Brian Everson has gone on to write many well-regarded literary novels of dark
and speculative fiction. Christa Faust went on to write crime and media tie-in
novels, and while Poppy Z. Brite doesn’t write much these days, her work is
still considered vital in the genre and continues to be reprinted and read to
this day. And then, of course, there’s me.
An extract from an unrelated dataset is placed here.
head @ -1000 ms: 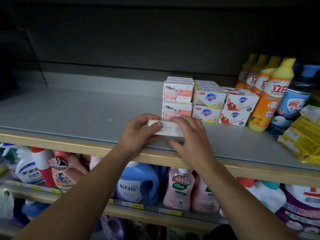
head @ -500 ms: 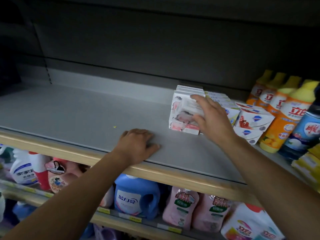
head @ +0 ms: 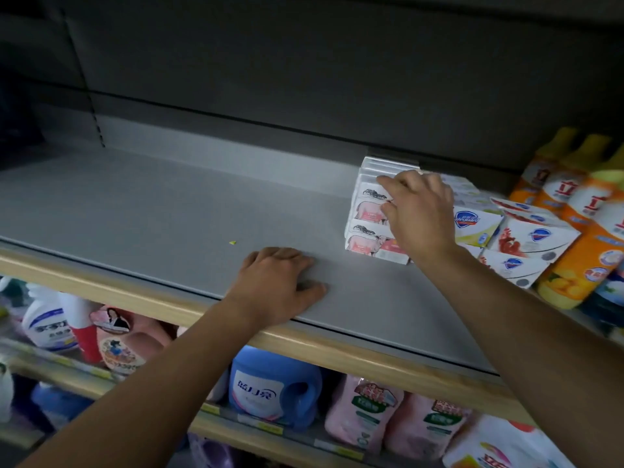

As for the rest of the authors . .
. I don’t know. I haven’t seen most of their names recently, and some I’ve
never seen except in Young Blood’s
TOC. Are they still writing? Are they creating in other literary genres? Did
their lives take them in different directions? Have any others passed away in the
last twenty-five years? I could Google them, and maybe someday I will. But maybe
I won’t. Maybe I’m afraid of what I’ll discover. Or maybe I’m afraid I won’t
discover anything about them at all.
I’ve continued to write the kind of
bizarre, surreal horror that I first explored in “Mr. Punch,” and although I’ve
written urban fantasies and media tie-ins, it’s this kind of horror that I
think of as Tim Waggoner Stories. “Mr. Punch” allowed me to find my voice and
its publication confirmed that I had what it takes to be a professional writer.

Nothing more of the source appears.